The mayors received the full $6.3 million they sought from CTCL, which was heavily funded by Facebook CEO Mark Zuckerberg, the petition stated.

“CTCL funding not only paid for programs which undermined state election law and allowed municipalities to circumvent clear policies of the Legislature, it also injected partisan politics into these illegal practices,” by sending funds to Democratic strongholds, including for drop boxes for the return of absentee ballots, the petition stated.

In the petition, they challenged the rules under the Equal Protection Clause of the 14th Amendment and the Electors Clause in Article II of the U.S. Constitution, which gives state legislatures control over how each state’s presidential electors are appointed.

Later, after Biden was certified by Congress as the winner in Wisconsin and inaugurated as president, President Trump filed a supplemental brief on Feb. 9, saying the issues at hand were still relevant because they would affect future elections, including any in which he might again seek office. Moreover, the President argued, those who violated the law in Wisconsin and elsewhere by altering voting procedures at the 11th hour needed a deterrent to discourage future bad behavior.

In the brief, he acknowledged that in the intervening period, “Congress accepted electoral votes for President of the United States from the State of Wisconsin for Biden, and he was sworn in as the forty-sixth President of the United States.”

“The exception applies where ‘(1) the challenged action is in its duration too short to be fully litigated prior to cessation or expiration, and (2) there is a reasonable expectation that the same complaining party will be subject to the same action again,’” the brief stated, citing Supreme Court precedents.

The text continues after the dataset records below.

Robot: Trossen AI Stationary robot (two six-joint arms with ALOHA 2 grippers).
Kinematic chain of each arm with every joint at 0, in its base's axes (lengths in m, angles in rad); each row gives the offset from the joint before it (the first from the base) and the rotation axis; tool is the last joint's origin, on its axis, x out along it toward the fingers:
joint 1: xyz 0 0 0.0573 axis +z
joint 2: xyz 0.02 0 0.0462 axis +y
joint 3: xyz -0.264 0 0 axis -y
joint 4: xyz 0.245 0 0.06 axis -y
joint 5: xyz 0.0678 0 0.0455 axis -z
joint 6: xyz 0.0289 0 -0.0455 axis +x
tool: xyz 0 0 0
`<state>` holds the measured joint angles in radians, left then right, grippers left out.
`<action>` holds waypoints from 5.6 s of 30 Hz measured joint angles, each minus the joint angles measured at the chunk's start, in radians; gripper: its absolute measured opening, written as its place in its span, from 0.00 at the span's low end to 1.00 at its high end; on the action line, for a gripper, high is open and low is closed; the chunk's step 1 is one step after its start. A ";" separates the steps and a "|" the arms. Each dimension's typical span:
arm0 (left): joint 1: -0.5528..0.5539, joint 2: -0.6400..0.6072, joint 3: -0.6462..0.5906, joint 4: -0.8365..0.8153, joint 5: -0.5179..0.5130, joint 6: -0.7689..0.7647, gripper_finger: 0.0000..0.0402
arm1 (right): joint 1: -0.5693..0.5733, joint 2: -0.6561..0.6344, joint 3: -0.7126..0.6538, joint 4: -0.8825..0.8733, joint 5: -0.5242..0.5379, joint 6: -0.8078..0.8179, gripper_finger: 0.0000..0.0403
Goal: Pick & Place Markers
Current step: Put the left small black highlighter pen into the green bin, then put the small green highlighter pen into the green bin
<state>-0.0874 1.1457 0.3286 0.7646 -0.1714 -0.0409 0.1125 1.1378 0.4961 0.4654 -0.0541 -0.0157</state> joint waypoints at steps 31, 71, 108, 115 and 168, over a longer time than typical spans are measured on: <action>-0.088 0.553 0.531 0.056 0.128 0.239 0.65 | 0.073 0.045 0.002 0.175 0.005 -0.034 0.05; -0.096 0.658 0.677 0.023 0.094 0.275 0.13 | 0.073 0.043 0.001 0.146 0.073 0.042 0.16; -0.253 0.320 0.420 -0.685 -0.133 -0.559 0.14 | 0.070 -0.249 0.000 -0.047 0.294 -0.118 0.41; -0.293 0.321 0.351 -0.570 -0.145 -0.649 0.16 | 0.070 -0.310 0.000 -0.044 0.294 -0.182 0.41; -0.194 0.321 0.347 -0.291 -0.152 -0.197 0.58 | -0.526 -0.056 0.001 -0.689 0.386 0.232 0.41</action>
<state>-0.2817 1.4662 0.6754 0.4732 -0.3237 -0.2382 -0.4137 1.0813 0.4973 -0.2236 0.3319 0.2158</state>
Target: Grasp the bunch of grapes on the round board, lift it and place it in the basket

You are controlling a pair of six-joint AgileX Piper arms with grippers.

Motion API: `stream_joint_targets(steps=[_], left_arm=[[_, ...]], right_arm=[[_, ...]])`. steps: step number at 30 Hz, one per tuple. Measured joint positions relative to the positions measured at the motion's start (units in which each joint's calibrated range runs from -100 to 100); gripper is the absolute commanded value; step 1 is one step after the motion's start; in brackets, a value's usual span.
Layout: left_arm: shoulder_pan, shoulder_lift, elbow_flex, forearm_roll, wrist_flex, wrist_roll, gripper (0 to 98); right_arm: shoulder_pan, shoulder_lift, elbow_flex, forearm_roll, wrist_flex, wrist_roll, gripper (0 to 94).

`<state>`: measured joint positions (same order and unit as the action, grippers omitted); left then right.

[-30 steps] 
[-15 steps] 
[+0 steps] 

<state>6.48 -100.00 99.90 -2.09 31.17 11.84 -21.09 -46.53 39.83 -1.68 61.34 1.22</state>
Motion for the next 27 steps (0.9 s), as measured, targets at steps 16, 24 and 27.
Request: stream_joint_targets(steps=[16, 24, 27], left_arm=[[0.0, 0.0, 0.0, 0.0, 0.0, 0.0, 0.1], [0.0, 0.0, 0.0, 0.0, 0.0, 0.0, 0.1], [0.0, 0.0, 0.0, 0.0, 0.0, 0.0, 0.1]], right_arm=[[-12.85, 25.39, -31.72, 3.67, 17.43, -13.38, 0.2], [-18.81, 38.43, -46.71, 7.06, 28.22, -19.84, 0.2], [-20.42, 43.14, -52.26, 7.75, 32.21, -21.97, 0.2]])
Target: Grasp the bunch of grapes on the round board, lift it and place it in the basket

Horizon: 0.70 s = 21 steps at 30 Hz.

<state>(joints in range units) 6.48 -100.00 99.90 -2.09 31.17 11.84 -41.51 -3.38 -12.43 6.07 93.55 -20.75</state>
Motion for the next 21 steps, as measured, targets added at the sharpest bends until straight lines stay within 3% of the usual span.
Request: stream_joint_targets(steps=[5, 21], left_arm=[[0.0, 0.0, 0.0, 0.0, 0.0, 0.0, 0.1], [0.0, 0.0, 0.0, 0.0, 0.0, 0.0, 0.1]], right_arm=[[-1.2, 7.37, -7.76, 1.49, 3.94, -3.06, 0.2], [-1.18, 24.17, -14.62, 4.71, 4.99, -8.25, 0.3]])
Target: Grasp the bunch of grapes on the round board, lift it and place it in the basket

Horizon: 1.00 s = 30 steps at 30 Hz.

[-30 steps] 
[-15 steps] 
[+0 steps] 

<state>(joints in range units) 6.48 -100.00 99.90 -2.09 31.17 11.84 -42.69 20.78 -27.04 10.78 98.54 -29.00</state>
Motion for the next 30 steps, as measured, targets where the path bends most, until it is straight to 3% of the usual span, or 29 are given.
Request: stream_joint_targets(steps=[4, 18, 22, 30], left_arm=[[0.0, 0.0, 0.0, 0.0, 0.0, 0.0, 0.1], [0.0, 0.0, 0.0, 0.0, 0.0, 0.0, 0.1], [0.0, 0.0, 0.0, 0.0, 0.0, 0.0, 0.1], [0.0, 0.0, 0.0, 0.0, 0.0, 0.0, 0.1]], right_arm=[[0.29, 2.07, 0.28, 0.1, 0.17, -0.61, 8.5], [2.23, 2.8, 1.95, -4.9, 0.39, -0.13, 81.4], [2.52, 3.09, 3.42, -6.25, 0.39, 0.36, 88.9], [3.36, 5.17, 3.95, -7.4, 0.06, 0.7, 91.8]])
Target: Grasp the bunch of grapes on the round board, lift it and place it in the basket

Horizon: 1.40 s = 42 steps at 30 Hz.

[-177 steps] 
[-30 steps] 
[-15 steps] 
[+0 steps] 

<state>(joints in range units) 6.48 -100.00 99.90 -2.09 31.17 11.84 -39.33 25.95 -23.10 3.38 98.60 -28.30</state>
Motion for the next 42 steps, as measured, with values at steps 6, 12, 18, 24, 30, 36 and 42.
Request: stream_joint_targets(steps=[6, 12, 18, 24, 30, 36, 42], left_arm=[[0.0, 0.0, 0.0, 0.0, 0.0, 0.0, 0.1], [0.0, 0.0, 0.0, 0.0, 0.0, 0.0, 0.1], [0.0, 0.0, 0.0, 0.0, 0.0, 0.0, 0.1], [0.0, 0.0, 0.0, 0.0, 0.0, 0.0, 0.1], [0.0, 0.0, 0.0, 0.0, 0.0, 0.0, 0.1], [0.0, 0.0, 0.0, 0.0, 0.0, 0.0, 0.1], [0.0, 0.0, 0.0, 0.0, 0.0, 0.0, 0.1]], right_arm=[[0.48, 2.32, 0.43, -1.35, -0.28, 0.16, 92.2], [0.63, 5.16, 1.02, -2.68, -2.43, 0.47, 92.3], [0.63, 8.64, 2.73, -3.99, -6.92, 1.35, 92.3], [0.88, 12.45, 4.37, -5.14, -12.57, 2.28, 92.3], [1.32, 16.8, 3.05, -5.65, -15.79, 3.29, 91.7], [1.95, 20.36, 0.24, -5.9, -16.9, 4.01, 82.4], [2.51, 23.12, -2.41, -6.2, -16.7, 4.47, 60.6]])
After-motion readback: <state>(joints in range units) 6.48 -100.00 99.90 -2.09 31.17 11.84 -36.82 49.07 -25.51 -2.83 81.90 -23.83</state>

“The narrow window in which legal disputes may be resolved following a presidential election weighs heavily in favour of applying the ‘capable of repetition’ doctrine to resolve issues capable of reoccurring. Otherwise, non-legislative state actors may be emboldened in future presidential elections to make even more last-minute changes to state election laws contrary to the Electors Clause than occurred in this year’s election.”

The dismissal on March 8 came after the Supreme Court threw out (without hearing the evidence) a series of legal challenges on Feb. 22 to voting processes and results in several states left over from the recent presidential election cycle.

Those cases concerned the presidential elections held in the battleground states of Arizona, Georgia, Michigan, Pennsylvania, and Wisconsin.

The American voting public might well ask, “what sort of Court is it that dismisses evidence without giving it a hearing?”